Run through the data and copy out every line that mentions the word "camera".
__________________________________________________
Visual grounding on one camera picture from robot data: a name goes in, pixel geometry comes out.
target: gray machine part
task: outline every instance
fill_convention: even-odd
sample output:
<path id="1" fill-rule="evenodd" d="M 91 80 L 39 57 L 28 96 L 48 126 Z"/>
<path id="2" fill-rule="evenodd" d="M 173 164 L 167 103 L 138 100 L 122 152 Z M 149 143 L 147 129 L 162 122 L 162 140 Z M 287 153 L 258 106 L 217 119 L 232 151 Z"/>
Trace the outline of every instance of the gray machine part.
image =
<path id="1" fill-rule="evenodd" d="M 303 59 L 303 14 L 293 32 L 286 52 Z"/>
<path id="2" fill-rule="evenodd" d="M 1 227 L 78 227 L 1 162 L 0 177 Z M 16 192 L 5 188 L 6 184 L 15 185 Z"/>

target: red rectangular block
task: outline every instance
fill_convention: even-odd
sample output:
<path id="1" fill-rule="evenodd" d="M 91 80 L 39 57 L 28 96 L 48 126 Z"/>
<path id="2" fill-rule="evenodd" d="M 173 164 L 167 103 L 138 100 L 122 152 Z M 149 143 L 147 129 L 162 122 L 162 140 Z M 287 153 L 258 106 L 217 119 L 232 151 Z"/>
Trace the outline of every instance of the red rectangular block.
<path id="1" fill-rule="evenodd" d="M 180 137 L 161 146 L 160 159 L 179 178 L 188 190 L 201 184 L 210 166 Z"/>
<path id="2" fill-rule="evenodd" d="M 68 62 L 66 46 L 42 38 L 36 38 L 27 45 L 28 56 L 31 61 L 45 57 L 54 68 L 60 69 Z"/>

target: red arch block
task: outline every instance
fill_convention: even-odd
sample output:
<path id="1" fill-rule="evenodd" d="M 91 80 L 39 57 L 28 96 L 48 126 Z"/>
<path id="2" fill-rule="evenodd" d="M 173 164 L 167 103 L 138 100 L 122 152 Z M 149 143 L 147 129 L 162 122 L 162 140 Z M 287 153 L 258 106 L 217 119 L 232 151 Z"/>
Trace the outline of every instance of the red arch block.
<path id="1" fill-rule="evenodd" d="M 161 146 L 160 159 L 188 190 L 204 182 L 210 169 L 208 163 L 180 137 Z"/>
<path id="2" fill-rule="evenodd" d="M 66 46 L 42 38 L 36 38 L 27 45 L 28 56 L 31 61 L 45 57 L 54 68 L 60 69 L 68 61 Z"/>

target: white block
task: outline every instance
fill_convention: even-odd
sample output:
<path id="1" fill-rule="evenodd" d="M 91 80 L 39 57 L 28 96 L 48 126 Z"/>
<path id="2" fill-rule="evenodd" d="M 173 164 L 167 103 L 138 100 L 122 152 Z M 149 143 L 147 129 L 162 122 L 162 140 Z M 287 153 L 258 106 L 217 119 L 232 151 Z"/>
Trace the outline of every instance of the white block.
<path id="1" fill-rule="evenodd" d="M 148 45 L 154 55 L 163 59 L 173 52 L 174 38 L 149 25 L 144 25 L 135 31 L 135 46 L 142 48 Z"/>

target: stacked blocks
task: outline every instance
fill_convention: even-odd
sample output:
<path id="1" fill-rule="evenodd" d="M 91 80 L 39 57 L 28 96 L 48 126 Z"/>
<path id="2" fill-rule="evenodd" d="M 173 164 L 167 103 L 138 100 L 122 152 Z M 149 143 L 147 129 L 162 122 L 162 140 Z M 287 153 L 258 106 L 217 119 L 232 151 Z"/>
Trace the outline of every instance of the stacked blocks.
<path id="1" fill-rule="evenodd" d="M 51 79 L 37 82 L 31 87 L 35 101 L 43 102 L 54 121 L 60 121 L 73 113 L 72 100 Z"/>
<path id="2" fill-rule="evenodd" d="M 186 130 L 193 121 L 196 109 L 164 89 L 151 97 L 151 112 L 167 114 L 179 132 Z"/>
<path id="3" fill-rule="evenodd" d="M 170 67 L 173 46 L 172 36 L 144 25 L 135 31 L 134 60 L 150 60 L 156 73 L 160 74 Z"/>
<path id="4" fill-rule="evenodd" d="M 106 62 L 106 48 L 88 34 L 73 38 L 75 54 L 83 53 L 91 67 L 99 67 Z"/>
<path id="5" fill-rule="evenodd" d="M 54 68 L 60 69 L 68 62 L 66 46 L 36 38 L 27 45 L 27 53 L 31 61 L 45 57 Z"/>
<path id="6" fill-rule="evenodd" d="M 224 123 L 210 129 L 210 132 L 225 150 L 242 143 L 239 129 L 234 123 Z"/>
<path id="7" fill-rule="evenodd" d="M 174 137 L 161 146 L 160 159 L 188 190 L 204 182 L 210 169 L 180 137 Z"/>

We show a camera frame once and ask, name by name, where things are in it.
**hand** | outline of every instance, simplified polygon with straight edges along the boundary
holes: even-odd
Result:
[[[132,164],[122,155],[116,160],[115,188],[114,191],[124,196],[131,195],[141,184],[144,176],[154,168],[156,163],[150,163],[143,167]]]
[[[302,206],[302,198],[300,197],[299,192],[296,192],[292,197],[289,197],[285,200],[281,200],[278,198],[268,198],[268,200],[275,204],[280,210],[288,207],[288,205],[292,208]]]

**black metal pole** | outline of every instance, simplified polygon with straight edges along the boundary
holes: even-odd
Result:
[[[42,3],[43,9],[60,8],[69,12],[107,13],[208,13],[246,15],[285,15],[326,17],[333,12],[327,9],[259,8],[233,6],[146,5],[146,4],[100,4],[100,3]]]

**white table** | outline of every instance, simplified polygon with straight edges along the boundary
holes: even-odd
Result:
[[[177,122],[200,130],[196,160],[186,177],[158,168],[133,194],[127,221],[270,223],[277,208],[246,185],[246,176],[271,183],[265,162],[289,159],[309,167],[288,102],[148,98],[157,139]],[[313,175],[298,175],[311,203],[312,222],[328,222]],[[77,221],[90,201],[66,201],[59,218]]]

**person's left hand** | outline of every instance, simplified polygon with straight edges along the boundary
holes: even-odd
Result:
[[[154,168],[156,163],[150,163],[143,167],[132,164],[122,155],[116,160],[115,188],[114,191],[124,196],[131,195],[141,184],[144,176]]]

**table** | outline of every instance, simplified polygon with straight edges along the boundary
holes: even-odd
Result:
__________________________________________________
ANSWER TO THIS TASK:
Visual grounding on one camera picture from robot data: a name goes in, pixel geometry comes out.
We show a camera frame once and ask, name by name, where things are in it.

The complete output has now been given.